# WHAT THE TASK ASKS
Copy out the entire listing precisely.

::: DATA EXCERPT :::

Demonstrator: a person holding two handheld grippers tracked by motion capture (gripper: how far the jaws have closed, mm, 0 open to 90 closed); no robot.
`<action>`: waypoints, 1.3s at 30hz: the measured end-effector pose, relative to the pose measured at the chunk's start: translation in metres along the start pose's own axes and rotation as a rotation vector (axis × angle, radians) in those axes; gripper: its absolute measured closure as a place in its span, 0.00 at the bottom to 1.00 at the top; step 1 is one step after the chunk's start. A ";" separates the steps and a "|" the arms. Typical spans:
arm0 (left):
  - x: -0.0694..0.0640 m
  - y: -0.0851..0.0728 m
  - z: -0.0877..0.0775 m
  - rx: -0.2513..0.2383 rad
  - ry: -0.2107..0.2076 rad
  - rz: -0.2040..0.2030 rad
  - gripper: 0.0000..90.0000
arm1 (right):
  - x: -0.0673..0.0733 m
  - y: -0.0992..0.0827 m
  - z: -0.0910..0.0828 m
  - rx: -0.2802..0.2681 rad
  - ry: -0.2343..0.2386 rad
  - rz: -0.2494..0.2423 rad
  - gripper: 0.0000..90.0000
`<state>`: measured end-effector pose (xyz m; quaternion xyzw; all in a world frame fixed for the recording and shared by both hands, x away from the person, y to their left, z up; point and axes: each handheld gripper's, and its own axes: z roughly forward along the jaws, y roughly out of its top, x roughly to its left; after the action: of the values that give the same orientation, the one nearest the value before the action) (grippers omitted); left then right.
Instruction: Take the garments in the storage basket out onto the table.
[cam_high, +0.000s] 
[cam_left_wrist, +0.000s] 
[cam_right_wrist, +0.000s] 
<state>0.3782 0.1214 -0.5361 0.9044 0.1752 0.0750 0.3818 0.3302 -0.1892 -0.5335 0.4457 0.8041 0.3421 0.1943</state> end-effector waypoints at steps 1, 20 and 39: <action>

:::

# RESULT OF THIS TASK
Demonstrator: a person holding two handheld grippers tracked by motion capture (gripper: how far the jaws have closed, mm, 0 open to 90 closed); no robot.
`<action>`: waypoints, 1.3s at 30hz: the measured end-effector pose, relative to the pose measured at the chunk's start: translation in metres along the start pose's own axes and rotation as a rotation vector (axis × angle, radians) in those axes; gripper: its absolute measured closure as a place in its span, 0.00 at the bottom to 1.00 at the top; step 1 is one step after the chunk's start. A ";" separates the steps and a "|" the arms. Typical spans:
arm0 (left):
  - x: -0.0694..0.0640 m
  - y: -0.0851..0.0728 m
  - z: -0.0877..0.0775 m
  - rx: -0.2513..0.2383 rad
  - ry: -0.2107..0.2076 rad
  - rz: -0.2040..0.2030 rad
  - gripper: 0.0000..90.0000
arm1 (right):
  - x: -0.0673..0.0733 m
  - y: -0.0992..0.0827 m
  - z: -0.0910..0.0828 m
  - rx: -0.2802..0.2681 rad
  - ry: -0.2343..0.2386 rad
  - rz: -0.2494..0.2423 rad
  - gripper: 0.0000..90.0000
`<state>`: measured end-effector pose (xyz m; quaternion xyzw; all in a world frame fixed for the recording and shared by both hands, x away from the person, y to their left, z up; point and axes: each handheld gripper's, and its own axes: z roughly forward along the jaws, y roughly out of its top, x roughly to its left; after the action: of the values that give the same orientation, the one nearest the value before the action) (grippers omitted); left then right.
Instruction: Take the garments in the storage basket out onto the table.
[cam_high, +0.000s] 
[cam_left_wrist, +0.000s] 
[cam_right_wrist, +0.000s] 
<state>0.3782 0.1214 -0.5361 0.9044 0.1752 0.0750 0.3818 0.3302 -0.1892 -0.5335 0.4457 0.8041 0.3421 0.1943</state> end-effector waypoints at steps 1, 20 and 39: <action>

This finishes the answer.